On ne leur demande pas d'où ils viennent, mais par où ils sont passés.
Ils peuvent s'installer à peu près n'importe où, sans être parfaitement adaptés nulle part.
On ne sait pas quand les Elarans sont partis, parce qu'il n'y a pas eu de départ. Il y en a eu beaucoup, très espacés, chacun décidé pour une raison sans rapport avec le précédent — une récolte manquée, une dette, une querelle de famille, un armateur qui trouvait le système voisin plus prometteur que le sien.

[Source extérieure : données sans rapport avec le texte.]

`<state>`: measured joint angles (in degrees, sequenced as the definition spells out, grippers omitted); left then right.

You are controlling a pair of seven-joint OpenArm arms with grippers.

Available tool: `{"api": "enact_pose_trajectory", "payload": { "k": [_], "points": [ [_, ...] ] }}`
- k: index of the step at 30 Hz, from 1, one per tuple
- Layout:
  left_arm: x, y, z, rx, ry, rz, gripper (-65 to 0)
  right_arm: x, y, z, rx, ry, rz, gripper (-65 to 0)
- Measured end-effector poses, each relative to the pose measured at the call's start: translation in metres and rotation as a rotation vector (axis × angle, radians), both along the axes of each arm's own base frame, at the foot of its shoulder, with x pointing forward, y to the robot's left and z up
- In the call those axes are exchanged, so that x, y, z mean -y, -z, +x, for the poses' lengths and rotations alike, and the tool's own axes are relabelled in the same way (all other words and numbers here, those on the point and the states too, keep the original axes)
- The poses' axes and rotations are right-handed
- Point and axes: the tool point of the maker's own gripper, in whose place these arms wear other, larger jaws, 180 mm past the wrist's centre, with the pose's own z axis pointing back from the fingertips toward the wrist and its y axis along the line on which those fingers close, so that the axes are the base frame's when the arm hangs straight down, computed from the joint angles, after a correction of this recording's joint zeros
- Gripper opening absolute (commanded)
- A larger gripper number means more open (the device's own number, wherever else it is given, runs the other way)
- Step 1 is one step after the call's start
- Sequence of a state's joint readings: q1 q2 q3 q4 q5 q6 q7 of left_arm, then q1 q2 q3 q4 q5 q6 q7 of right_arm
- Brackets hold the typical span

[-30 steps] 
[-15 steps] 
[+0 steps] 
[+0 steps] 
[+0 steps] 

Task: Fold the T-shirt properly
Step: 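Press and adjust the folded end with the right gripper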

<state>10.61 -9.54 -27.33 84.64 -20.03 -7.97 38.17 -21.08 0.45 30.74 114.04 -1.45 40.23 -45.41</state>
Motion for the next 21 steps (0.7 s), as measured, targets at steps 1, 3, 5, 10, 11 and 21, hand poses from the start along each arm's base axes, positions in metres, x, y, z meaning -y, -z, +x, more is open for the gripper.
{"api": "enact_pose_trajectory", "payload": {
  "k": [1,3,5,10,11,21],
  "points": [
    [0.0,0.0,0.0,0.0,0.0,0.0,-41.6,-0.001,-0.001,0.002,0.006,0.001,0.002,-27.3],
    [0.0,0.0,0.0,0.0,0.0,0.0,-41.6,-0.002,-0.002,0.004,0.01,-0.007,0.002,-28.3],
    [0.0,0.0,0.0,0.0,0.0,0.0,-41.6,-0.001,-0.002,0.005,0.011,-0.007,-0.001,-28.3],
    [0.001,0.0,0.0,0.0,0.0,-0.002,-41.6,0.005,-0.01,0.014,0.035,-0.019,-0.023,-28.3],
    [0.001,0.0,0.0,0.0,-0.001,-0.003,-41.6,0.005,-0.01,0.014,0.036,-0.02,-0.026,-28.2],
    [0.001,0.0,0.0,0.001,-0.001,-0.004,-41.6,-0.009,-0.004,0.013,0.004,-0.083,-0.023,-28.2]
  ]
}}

Le monde d'origine s'est vidé sur une durée si longue que personne, à bord, n'a jamais eu le sentiment d'émigrer.
Le couloir, ils l'ont trouvé en cherchant une route plus courte, et cela n'a fait d'histoire à personne. Un équipage est rentré avec un relevé, l'a vendu, puis l'a revendu. C'est resté une affaire d'armateurs pendant tout le temps qu'il a fallu pour qu'une bonne part du peuple vive dessus.
Ils se sont répandus comme se répand une route : par les côtés, en s'arrêtant partout où il y avait de quoi s'arrêter, sans jamais décider qu'un endroit valait mieux qu'un autre. Aucun de leurs mondes ne porte le nom d'un lieu. Ils portent des noms de gens — celui qui a payé la traversée, celui qui est mort en chemin, celui qui a signé le premier bail — et la date à laquelle on est arrivé. Un cadastre elaran se lit comme un registre d'équipage.
Ils ont touché les trois autres peuples avant que ceux-ci ne se touchent entre eux, et ils n'en ont tiré aucun récit : c'étaient des clients. Du monde d'origine il reste une rumeur, dont plusieurs versions circulent, incompatibles entre elles. Personne n'a jamais financé le voyage qui trancherait.
- Chez eux
- Les mondes tempérés, où l'on bâtit à ciel ouvert et où les quatre ressources sortent en même temps sans qu'aucune abonde.
- Ce qu'ils ouvrent
- Presque rien ne leur est fermé, et leur monde ordinaire produit un peu de tout : ils sont le fournisseur de secours de la galaxie entière, et le seul peuple qui n'a besoin de conquérir personne pour vivre.
- Ce que cela coûte
- Aucun monde en exclusivité, aucune ressource dominée. Sur chaque terrain, un spécialiste fait mieux pour moins cher. Leur avantage est la largeur, jamais la profondeur.